What to produce:
Give every entry again, unchanged, and leave its images out.
-- Opening Marker --
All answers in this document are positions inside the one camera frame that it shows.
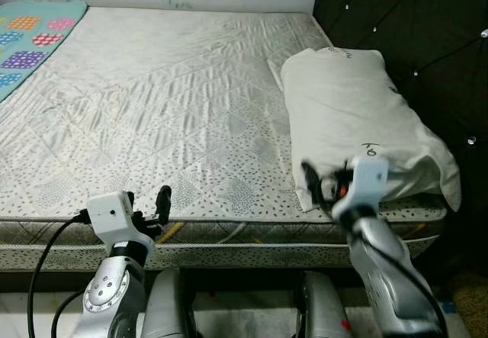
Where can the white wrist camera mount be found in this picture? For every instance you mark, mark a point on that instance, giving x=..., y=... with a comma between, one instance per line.
x=364, y=187
x=110, y=216

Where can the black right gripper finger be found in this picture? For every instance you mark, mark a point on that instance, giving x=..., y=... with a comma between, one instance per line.
x=312, y=185

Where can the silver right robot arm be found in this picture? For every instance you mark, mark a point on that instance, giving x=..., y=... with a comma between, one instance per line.
x=396, y=277

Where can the black tufted headboard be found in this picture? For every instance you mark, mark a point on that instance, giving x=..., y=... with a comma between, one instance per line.
x=412, y=25

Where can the small blue floor item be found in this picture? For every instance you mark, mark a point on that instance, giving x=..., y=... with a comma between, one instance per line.
x=450, y=306

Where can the grey robot leg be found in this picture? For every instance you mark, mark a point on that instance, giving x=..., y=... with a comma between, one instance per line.
x=168, y=307
x=324, y=311

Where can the white pillow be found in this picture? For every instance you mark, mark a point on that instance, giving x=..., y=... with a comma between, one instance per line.
x=351, y=109

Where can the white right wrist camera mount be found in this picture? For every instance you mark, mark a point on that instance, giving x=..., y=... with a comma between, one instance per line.
x=364, y=187

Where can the grey robot right leg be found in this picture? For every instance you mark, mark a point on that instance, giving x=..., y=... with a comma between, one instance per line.
x=324, y=311

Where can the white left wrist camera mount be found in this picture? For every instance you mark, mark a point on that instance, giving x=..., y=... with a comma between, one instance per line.
x=110, y=216

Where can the brown woven rug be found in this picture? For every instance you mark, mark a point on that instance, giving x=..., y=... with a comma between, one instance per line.
x=471, y=311

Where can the thin patterned lower mattress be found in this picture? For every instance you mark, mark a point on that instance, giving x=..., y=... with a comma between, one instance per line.
x=229, y=255

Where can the grey robot left leg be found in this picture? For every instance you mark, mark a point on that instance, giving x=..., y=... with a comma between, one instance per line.
x=168, y=307

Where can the teal blanket with dotted shapes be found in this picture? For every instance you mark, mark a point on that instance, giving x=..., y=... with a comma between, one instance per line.
x=34, y=40

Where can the grey quilted mattress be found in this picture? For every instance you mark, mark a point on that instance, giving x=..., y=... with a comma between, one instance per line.
x=168, y=109
-- Closing Marker --
Written response:
All answers in this document are positions inside the one camera frame that it shows.
Where can the white wrist camera mount be found in this picture? For every instance you mark, mark a point on that instance, giving x=..., y=... with a comma between, one instance per line.
x=364, y=187
x=110, y=216

Where can the black right gripper finger be found in this picture? For every instance you mark, mark a point on that instance, giving x=..., y=... with a comma between, one instance per line.
x=312, y=185

Where can the silver right robot arm be found in this picture? For every instance you mark, mark a point on that instance, giving x=..., y=... with a comma between, one instance per line.
x=396, y=277

Where can the black tufted headboard be found in this picture? For every instance you mark, mark a point on that instance, giving x=..., y=... with a comma between, one instance per line.
x=412, y=25

Where can the small blue floor item be found in this picture? For every instance you mark, mark a point on that instance, giving x=..., y=... with a comma between, one instance per line.
x=450, y=306

Where can the grey robot leg be found in this picture? For every instance you mark, mark a point on that instance, giving x=..., y=... with a comma between, one instance per line.
x=168, y=307
x=324, y=311

Where can the white pillow be found in this picture? For every instance you mark, mark a point on that instance, giving x=..., y=... with a comma between, one instance per line.
x=351, y=109

Where can the white right wrist camera mount be found in this picture? For every instance you mark, mark a point on that instance, giving x=..., y=... with a comma between, one instance per line.
x=364, y=187

Where can the grey robot right leg be found in this picture? For every instance you mark, mark a point on that instance, giving x=..., y=... with a comma between, one instance per line.
x=324, y=311

Where can the white left wrist camera mount be found in this picture? For every instance you mark, mark a point on that instance, giving x=..., y=... with a comma between, one instance per line.
x=110, y=216

Where can the brown woven rug be found in this picture? For every instance you mark, mark a point on that instance, giving x=..., y=... with a comma between, one instance per line.
x=471, y=311

Where can the thin patterned lower mattress be found in this picture? For every instance you mark, mark a point on that instance, giving x=..., y=... with a comma between, one instance per line.
x=229, y=255

Where can the grey robot left leg be found in this picture? For every instance you mark, mark a point on that instance, giving x=..., y=... with a comma between, one instance per line.
x=168, y=307

Where can the teal blanket with dotted shapes be found in this picture? For every instance you mark, mark a point on that instance, giving x=..., y=... with a comma between, one instance per line.
x=34, y=40

Where can the grey quilted mattress be found in this picture? For every instance you mark, mark a point on that instance, giving x=..., y=... with a comma between, one instance per line.
x=168, y=109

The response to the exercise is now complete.